- Education: North Carolina School of the Arts
- Occupation: Actress
- Years active: 1977–present
- Known for: Head of the Class Boys Don't Cry Ladybugs

= Jeannetta Arnette =

American actress

Jeannetta Arnette is an American actress. She became known for her television role as Miss Meara on the situation comedy Head of the Class.
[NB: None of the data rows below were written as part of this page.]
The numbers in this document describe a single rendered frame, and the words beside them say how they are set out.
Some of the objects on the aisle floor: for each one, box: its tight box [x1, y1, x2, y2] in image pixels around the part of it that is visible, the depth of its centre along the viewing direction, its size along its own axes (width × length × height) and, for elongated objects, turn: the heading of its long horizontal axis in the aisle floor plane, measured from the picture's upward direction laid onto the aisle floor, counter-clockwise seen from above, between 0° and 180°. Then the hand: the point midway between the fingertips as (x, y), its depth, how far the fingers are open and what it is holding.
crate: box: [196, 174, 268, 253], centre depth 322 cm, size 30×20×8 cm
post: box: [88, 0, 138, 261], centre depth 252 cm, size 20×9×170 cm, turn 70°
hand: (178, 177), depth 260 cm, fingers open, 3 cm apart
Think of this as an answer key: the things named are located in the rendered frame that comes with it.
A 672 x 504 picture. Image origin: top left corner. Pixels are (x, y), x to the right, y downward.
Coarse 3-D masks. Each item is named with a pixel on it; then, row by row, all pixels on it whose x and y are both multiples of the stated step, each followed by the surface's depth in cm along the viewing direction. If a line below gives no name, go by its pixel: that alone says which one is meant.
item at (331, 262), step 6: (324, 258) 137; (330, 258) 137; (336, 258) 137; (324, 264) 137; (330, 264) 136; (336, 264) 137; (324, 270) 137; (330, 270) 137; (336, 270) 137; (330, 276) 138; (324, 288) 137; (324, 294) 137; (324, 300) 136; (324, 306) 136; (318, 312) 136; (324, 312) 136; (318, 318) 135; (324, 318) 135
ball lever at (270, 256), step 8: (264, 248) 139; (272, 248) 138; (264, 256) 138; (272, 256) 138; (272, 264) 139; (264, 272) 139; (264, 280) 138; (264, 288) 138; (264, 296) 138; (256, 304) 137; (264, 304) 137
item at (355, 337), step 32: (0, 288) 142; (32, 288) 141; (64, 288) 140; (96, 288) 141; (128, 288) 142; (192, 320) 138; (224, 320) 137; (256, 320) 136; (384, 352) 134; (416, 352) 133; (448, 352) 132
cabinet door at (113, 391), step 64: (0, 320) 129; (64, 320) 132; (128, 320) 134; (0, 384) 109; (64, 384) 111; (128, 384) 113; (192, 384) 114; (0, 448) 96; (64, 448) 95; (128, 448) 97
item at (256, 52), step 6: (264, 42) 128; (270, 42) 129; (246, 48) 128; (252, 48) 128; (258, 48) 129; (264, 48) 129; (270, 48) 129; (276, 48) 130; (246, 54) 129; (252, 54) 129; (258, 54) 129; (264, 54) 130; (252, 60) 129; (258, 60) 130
She has also appeared in numerous films, including 1992's Ladybugs and 1999's Boys Don't Cry, and guest-starring roles on television.

Arnette grew up in North Carolina and attended high school at North Carolina School of the Arts, studied acting in England and attended college at George Washington University where she began acting in local theatrical productions. She dropped out of college to move to Los Angeles to pursue an acting career there.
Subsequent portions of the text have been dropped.